Output all entries verbatim.
======
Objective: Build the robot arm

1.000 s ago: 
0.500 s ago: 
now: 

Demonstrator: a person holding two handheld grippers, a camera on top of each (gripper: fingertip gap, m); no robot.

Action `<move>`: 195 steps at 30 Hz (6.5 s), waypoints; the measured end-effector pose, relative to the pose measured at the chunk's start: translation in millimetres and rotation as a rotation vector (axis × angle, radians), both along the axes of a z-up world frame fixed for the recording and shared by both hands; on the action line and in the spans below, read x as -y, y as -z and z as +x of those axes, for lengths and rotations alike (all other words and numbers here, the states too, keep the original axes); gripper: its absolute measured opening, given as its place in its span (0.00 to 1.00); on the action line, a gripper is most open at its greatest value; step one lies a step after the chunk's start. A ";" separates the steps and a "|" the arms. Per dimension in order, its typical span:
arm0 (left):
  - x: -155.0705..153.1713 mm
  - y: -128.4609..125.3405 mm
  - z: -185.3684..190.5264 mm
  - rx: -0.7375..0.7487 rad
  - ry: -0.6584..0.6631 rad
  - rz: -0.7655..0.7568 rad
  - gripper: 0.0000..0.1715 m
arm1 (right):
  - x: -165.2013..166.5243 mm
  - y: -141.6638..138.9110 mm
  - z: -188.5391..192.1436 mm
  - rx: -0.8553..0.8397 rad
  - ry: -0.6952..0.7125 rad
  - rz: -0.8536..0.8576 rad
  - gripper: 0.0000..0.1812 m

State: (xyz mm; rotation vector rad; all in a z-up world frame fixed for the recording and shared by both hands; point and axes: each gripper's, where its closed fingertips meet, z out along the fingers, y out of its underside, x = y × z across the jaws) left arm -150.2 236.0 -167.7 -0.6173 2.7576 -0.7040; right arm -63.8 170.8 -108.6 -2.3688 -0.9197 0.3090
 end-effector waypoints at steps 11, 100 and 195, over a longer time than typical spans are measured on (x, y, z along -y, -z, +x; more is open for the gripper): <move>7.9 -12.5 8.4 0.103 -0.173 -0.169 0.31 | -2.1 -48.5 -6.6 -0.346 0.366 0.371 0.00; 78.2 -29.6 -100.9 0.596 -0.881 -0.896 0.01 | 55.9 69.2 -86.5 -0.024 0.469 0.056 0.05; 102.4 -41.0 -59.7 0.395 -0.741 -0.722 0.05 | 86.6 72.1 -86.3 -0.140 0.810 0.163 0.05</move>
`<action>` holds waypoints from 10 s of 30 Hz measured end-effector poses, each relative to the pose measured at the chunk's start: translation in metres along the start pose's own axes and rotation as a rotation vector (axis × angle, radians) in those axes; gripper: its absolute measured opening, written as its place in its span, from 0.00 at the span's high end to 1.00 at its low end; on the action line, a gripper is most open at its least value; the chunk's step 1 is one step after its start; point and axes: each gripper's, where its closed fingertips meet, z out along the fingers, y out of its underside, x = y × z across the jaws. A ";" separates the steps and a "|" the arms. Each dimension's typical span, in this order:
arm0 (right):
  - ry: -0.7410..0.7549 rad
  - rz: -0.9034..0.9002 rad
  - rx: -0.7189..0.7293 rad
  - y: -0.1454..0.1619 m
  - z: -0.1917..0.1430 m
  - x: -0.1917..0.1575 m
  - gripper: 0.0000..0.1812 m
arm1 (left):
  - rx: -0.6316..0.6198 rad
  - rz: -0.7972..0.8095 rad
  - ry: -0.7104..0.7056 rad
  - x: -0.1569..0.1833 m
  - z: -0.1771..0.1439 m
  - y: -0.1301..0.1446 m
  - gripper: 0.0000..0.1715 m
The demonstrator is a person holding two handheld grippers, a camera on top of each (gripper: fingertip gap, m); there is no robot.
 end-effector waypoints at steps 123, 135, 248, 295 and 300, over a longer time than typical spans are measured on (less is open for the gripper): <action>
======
• **Solution for this problem**:
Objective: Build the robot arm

1.000 s ago: 
0.500 s ago: 
now: 

Demonstrator: a person holding two handheld grippers, a camera on top of each (gripper: fingertip gap, m); no robot.

Action `<move>`: 195 steps at 30 Hz (6.5 s), waypoints; the measured end-effector pose, relative to the pose measured at the chunk's start: translation in millimetres and rotation as a rotation vector (axis × angle, radians), both along the axes of a z-up world frame fixed for the recording and shared by both hands; on the action line and in the spans below, read x as -y, y as -z and z as +x of those axes, for lengths and rotations alike (all other words and numbers here, the states too, keep the original axes); gripper: its absolute measured opening, given as its place in its span (0.00 to 1.00); on the action line, a gripper is most open at its greatest value; step one lies a step after the chunk's start. A ";" separates the steps and a "|" the arms. Per dimension in order, its typical span:
arm0 (left):
  - x: -155.0705..153.1713 mm
  - y: -128.4609..125.3405 mm
  - z: -185.3684..190.5264 mm
  - rx: -0.7375..0.7487 rad
  - ry: -0.6584..0.6631 rad
  - rz: -0.7655..0.7568 rad
  - gripper: 0.0000..0.1715 m
arm1 (right):
  - x: -165.2013..166.5243 mm
  - y: -141.6638..138.9110 mm
  - z: -188.5391..192.1436 mm
  - rx: -0.8553..0.8397 rad
  - ry: -0.6952..0.7125 rad
  - rz: -0.8536..0.8576 rad
  - gripper: 0.0000..0.1812 m

State: (xyz mm; rotation vector rad; all in a z-up world frame fixed for the recording and shared by both hands; point and axes: each gripper's, where its closed fingertips meet, z out along the fingers, y out of its underside, x = y × z across the jaws) left arm -150.2 236.0 -167.7 -0.6173 2.7576 -0.7040; right arm -63.8 170.8 -108.6 -2.3688 -0.9197 0.3090
 end-effector waypoints at steps 11, 100 and 195, over a longer time than typical spans are measured on (x, y, z along -y, -z, +x; more is open for the gripper): <move>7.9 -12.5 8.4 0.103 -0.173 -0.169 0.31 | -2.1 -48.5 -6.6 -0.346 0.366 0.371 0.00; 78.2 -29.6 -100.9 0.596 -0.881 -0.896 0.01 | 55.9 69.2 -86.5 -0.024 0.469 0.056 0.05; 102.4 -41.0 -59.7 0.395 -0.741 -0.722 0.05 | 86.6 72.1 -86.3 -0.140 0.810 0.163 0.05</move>
`<action>` holds waypoints from 10 s of 30 Hz measured end-effector poses, each relative to the pose measured at the chunk's start: translation in metres along the start pose's own axes and rotation as a rotation vector (axis × angle, radians) in those axes; gripper: its absolute measured opening, written as its place in its span, from 0.00 at the span's high end to 1.00 at its low end; on the action line, a gripper is most open at its least value; the chunk's step 1 is one step after its start; point and axes: each gripper's, where its closed fingertips meet, z out along the fingers, y out of its underside, x = y × z across the jaws. A ";" separates the steps and a "|" the arms. Each dimension's typical span, in this order:
arm0 (right):
  - ry: -0.7410..0.7549 rad
  - rz: -0.9034..0.9002 rad
  - rx: -0.7189..0.7293 rad
  - y: -0.1454..0.1619 m
  - z: -0.1917..0.1430 m
  - x: -0.1917..0.1575 m
  - gripper: 0.0000..0.1812 m
arm1 (left):
  - rx: -0.6316..0.6198 rad
  - rz: -0.7972..0.8095 rad
  - ry: -0.7104..0.7056 rad
  - x: -0.1569..0.1833 m
  - z: -0.1771..0.1439 m
  - y: -0.1301..0.1446 m
  - gripper: 0.0000..0.1715 m
The demonstrator is a person holding two handheld grippers, a camera on top of each (gripper: fingertip gap, m); there is no robot.
 end-effector waypoints at steps 123, 135, 248, 295 and 300, over a longer time than typical spans are measured on (less is open for the gripper): <action>

Thus the exercise is complete.